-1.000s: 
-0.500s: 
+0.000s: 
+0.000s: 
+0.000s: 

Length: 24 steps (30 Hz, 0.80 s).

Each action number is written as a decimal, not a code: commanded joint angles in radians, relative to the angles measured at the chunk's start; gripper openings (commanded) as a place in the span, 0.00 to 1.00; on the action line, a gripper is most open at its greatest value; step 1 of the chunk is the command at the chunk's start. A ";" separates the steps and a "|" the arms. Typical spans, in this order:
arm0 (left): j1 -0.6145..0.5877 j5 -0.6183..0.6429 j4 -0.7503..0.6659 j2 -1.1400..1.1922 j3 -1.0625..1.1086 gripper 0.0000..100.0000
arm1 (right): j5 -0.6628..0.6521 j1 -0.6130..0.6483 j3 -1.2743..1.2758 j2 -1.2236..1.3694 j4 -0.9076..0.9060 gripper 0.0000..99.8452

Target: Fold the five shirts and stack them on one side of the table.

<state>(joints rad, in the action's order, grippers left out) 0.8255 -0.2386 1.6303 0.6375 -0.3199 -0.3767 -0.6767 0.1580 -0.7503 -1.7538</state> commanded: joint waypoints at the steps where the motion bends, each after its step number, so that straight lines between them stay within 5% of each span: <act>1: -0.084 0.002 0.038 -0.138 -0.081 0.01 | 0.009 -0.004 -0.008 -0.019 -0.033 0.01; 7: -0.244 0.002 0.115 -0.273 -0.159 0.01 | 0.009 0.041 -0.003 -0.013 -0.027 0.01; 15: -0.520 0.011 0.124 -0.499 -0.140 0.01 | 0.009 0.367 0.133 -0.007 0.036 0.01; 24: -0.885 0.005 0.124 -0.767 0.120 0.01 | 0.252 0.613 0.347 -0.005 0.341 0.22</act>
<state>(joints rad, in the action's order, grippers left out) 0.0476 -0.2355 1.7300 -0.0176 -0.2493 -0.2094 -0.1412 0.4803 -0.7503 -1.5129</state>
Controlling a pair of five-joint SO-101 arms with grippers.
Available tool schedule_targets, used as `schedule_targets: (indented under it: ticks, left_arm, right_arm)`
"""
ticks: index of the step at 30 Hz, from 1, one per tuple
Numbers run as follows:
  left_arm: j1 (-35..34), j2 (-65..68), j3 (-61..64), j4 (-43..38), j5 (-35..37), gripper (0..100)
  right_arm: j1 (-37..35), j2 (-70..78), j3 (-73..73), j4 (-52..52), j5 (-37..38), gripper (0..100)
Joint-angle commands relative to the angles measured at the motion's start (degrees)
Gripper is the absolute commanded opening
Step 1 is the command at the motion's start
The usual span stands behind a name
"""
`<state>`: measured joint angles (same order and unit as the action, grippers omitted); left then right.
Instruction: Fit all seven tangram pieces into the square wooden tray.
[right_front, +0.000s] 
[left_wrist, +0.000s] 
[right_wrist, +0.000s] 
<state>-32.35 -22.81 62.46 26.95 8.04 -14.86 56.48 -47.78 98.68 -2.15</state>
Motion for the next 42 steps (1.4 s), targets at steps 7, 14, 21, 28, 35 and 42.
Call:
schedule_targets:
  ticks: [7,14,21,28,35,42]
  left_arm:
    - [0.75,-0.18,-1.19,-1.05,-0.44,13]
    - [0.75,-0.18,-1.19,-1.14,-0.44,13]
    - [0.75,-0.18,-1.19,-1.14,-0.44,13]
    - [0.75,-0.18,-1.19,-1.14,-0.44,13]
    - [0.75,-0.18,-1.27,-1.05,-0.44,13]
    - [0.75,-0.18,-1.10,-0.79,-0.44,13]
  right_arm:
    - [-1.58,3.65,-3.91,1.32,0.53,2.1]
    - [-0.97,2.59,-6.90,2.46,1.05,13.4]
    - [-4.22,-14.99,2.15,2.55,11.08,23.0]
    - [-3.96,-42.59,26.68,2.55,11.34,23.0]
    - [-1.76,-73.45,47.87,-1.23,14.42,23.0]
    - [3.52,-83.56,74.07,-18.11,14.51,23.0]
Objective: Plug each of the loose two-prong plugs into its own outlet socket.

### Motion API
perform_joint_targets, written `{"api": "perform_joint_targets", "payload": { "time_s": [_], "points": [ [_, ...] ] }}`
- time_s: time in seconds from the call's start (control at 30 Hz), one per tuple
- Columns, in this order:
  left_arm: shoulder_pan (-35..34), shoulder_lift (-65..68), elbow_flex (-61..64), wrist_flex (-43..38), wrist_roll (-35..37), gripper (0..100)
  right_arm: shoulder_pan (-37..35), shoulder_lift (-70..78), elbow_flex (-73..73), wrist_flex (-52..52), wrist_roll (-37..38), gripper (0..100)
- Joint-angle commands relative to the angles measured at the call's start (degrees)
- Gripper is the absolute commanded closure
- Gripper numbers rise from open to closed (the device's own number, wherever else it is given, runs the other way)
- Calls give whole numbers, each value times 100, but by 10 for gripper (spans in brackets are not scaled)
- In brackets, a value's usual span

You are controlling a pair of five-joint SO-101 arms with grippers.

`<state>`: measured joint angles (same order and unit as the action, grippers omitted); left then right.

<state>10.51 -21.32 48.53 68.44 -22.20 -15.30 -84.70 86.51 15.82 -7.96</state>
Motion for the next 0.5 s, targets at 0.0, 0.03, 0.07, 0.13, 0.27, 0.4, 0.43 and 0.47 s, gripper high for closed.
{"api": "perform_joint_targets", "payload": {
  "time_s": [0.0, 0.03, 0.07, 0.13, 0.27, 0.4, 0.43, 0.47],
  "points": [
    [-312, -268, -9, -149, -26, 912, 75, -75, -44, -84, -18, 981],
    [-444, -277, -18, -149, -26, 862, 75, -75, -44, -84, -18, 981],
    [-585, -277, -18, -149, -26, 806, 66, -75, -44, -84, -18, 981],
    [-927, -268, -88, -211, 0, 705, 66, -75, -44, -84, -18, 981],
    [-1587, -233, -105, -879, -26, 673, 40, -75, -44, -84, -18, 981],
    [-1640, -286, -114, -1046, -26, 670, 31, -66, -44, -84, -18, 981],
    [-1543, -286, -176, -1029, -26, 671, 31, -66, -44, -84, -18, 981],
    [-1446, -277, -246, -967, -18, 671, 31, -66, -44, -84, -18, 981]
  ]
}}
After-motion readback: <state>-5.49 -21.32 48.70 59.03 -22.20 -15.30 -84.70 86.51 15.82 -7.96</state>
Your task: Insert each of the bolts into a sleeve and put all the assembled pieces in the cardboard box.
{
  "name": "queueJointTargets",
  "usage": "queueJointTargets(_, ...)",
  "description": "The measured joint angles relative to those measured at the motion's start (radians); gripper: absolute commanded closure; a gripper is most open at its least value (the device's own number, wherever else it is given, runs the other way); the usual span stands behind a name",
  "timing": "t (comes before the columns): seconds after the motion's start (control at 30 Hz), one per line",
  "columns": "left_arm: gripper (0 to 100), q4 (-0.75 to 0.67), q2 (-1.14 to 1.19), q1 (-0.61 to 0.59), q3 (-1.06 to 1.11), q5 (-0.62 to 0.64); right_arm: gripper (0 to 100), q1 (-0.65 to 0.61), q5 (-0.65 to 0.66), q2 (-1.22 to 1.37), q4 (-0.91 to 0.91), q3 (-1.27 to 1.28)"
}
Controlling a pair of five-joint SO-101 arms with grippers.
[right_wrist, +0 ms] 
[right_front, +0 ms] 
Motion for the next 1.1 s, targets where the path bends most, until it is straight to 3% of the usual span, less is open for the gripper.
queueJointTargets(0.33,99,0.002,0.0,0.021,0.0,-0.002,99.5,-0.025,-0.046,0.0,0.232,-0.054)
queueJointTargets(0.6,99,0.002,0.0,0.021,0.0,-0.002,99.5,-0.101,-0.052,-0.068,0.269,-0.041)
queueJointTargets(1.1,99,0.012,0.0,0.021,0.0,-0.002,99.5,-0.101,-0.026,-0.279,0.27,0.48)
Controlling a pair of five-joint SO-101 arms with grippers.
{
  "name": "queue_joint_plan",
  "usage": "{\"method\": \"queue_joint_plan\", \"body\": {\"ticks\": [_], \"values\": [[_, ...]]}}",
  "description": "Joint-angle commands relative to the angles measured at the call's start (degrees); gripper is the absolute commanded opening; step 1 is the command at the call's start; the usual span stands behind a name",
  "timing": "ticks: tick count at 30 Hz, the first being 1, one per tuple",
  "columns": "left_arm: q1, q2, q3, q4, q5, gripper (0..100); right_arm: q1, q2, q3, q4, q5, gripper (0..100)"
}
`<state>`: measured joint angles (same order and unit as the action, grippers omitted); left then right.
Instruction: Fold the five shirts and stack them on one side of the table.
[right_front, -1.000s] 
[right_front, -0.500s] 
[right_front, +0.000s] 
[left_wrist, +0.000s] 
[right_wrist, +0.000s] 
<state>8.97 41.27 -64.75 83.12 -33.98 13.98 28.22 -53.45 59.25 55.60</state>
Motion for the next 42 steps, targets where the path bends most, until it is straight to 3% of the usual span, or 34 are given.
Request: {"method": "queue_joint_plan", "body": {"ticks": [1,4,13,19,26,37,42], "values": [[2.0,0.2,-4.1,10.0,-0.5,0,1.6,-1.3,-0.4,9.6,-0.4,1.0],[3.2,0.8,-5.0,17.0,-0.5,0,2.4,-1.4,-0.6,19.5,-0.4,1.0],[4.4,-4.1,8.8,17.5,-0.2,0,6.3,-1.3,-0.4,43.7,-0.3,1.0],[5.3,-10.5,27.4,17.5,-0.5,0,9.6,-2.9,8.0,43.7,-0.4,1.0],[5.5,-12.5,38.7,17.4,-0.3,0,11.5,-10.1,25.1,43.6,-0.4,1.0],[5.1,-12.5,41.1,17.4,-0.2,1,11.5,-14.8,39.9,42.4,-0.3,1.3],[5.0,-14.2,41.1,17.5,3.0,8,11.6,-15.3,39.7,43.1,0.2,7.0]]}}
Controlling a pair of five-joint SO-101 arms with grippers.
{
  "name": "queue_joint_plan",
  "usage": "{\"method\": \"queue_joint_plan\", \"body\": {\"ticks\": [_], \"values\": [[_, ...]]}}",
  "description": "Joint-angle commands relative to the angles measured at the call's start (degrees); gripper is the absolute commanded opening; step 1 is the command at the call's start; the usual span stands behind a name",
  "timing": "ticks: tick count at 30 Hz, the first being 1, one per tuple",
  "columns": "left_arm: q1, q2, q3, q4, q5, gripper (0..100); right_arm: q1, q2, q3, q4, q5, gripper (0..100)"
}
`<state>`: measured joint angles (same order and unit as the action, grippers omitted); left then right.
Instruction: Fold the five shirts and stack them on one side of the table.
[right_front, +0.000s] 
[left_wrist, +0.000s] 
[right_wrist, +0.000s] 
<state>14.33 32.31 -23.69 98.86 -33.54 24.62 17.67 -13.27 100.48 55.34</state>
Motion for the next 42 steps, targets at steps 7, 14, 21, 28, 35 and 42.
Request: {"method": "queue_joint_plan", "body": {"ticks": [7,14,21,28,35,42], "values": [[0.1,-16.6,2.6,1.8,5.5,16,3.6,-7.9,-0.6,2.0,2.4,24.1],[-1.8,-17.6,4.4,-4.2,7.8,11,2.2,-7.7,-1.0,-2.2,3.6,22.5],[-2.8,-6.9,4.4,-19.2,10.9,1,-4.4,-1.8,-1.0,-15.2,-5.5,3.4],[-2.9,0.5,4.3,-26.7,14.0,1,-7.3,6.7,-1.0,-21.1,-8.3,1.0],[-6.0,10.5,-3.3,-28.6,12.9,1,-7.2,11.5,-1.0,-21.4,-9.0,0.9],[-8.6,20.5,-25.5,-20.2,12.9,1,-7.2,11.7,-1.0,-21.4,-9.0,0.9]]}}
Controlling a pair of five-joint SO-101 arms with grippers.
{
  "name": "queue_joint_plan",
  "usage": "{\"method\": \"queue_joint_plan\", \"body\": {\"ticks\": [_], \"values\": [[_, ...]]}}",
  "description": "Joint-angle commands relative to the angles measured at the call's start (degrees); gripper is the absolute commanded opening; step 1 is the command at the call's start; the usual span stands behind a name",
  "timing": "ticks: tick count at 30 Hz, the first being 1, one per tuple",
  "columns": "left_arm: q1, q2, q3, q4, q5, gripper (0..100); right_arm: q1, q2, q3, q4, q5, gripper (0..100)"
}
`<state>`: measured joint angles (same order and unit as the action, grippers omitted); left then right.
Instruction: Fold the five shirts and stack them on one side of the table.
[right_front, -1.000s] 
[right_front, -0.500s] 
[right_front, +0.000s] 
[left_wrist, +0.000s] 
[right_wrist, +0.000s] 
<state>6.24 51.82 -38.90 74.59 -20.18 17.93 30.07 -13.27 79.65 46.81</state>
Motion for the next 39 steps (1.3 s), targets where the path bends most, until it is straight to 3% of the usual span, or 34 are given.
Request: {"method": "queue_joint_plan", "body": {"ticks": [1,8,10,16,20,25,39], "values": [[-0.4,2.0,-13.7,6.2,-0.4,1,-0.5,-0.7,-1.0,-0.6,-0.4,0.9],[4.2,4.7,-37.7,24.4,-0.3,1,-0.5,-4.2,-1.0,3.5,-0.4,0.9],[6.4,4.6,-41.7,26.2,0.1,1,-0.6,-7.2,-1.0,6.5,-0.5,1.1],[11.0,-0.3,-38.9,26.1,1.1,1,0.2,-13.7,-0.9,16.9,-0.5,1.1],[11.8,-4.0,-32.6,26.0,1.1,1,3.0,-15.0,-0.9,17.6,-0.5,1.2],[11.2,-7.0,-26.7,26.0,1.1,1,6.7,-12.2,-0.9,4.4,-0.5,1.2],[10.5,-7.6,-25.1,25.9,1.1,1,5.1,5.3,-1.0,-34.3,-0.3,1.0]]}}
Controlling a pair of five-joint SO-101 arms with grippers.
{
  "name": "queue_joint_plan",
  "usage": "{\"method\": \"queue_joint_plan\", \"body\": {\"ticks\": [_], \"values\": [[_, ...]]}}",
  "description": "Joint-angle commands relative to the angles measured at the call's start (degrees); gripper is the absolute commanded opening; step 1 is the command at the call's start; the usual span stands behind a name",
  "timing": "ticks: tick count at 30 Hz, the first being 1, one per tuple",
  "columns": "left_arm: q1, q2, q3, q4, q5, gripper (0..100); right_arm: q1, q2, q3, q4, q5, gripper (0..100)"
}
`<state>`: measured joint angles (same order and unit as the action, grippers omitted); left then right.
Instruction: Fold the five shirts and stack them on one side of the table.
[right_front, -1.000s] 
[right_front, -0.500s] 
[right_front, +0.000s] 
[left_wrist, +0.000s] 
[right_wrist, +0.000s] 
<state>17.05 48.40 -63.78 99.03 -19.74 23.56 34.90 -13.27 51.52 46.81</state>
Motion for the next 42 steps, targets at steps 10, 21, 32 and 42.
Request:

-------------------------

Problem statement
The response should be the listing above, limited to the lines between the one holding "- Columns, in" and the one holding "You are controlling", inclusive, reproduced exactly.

Written solution
- Columns, in this order:
  left_arm: shoulder_pan (-35..34), shoulder_lift (-65..68), elbow_flex (-61..64), wrist_flex (-43..38), wrist_roll (-35..37), gripper (0..100)
  right_arm: shoulder_pan (-37..35), shoulder_lift (-70..78), elbow_flex (-73..73), wrist_flex (-52..52), wrist_roll (-37..38), gripper (0..100)
- Joint-angle commands relative to the angles measured at the call's start (degrees)
- Gripper is the absolute commanded closure
- Gripper numbers rise from open to closed (the device's own number, wherever else it is given, runs the other way)
- Calls give whole numbers, each value times 100, but by 10 for gripper (spans in brackets are not scaled)
- In brackets, a value's usual span

You are controlling a pair of five-joint SO-101 arms with grippers.

No more output is expected.